[ClusterLabs] Antw: Re: 2-Node Cluster Pointless?

Tue Apr 18 07:47:10 UTC 2017

>>> Digimer <lists at alteeve.ca> schrieb am 16.04.2017 um 20:17 in Nachricht
<12cde13f-8bad-a2f1-6834-960ff3afce6c at alteeve.ca>:
> On 16/04/17 01:53 PM, Eric Robinson wrote:
>> I was reading in "Clusters from Scratch" where Beekhof states, "Some would

> argue that two-node clusters are always pointless, but that is an argument 
> for another time." Is there a page or thread where this argument has been 
> fleshed out? Most of my dozen clusters are 2 nodes. I hate to think they're

> pointless.  
>> 
>> --
>> Eric Robinson
> 
> There is a belief that you can't build a reliable cluster without
> quorum. I am of the mind that you *can* build a very reliable 2-node
> cluster. In fact, every cluster our company has deployed, going back
> over five years, has been 2-node and have had exception uptimes.
> 
> The confusion comes from the belief that quorum is required and stonith
> is option. The reality is the opposite. I'll come back to this in a minute.
> 
> In a two-node cluster, you have two concerns;
> 
> 1. If communication between the nodes fail, but both nodes are alive,
> how do you avoid a split brain?

By killing one of the two parties.

> 
> 2. If you have a two node cluster and enable cluster startup on boot,
> how do you avoid a fence loop?

I think the problem in the question is using "you" instead of "it" ;-)
Pacemaker assumes all problems that cause STONITH will be solved by STONITH.
That's not always true (e.g. configuration errors). Maybe a node's failcount
should not be reset if the node was fenced.
So you'll avoid a fencing loop, but might end in a state where no resources
are running. IMHO I'd prefer that over a fencing loop.

> 
> Many answer #1 by saying "you need a quorum node to break the tie". In
> some cases, this works, but only when all nodes are behaving in a
> predictable manner.

All software relies on the fact that it behaves in a predictable manner, BTW.
The problem is not "the predictable manner for all nodes", but the predictable
manner for the cluster.

> 
> Many answer #2 by saying "well, with three nodes, if a node boots and
> can't talk to either other node, it is inquorate and won't do anything".

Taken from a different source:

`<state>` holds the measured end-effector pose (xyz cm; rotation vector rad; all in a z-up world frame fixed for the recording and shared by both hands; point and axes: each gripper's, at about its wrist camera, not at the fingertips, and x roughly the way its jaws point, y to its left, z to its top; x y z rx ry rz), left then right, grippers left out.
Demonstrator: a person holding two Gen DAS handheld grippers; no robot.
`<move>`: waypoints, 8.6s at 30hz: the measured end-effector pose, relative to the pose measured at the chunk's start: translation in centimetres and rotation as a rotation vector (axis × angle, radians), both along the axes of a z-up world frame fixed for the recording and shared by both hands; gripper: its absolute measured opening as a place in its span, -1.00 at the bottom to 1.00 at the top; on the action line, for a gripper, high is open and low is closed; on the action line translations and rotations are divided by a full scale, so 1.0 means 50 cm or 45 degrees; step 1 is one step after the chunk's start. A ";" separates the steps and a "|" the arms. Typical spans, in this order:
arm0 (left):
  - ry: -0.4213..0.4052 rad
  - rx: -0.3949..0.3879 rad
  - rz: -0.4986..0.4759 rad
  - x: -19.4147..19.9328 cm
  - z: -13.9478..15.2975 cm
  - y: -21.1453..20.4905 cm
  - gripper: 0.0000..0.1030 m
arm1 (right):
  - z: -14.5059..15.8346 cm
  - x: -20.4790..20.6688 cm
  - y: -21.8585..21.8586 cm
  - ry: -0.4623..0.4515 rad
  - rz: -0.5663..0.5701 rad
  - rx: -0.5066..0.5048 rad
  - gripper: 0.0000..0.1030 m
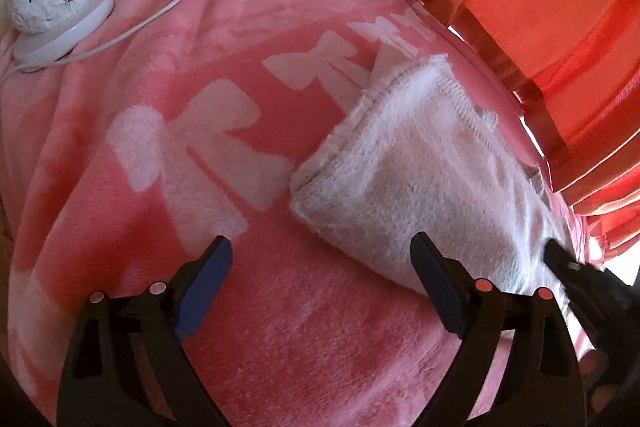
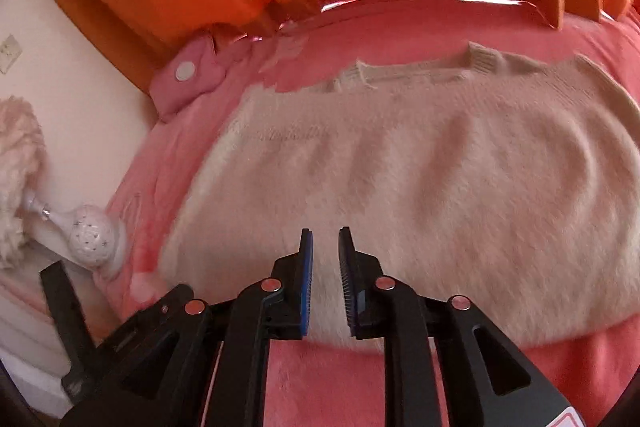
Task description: Fold small clothes
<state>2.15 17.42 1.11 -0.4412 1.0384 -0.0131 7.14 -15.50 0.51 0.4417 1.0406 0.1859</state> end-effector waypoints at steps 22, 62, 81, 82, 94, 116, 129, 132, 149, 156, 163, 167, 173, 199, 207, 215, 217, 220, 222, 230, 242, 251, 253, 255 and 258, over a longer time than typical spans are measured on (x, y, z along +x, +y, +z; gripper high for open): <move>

"wan't do anything" is also wrong: I must go offline without killing others,
preferrably.

> This is a valid mechanism, but it is not the only one.
> 
> So let me answer these from a 2-node perspective;
> 
> 1. You use stonith and the faster node lives, the slower node dies. From

Isn't there a possibility that both nodes shoot each other? Is there a
guarantee that there will always be one faster node?

> the moment of comms failure, the cluster blocks (needed with quorum,
> too) and doesn't restore operation until the (slower) peer is in a known
> state; Off. You can bias this by setting a fence delay against your
> preferred node. So say node 1 is the node that normally hosts your
> services, then you add 'delay="15"' to node 1's fence method. This tells
> node 2 to wait 15 seconds before fencing node 1. If both nodes are
> alive, node 2 will be fenced before the timer expires.

Can only the DC issue fencing?

> 
> 2. In Corosync v2+, there is a 'wait_for_all' option that tells a node
> to not do anything until it is able to talk to the peer node. So in the
> case of a fence after a comms break, the node that reboots will come up,
> fail to reach the survivor node and do nothing more. Perfect.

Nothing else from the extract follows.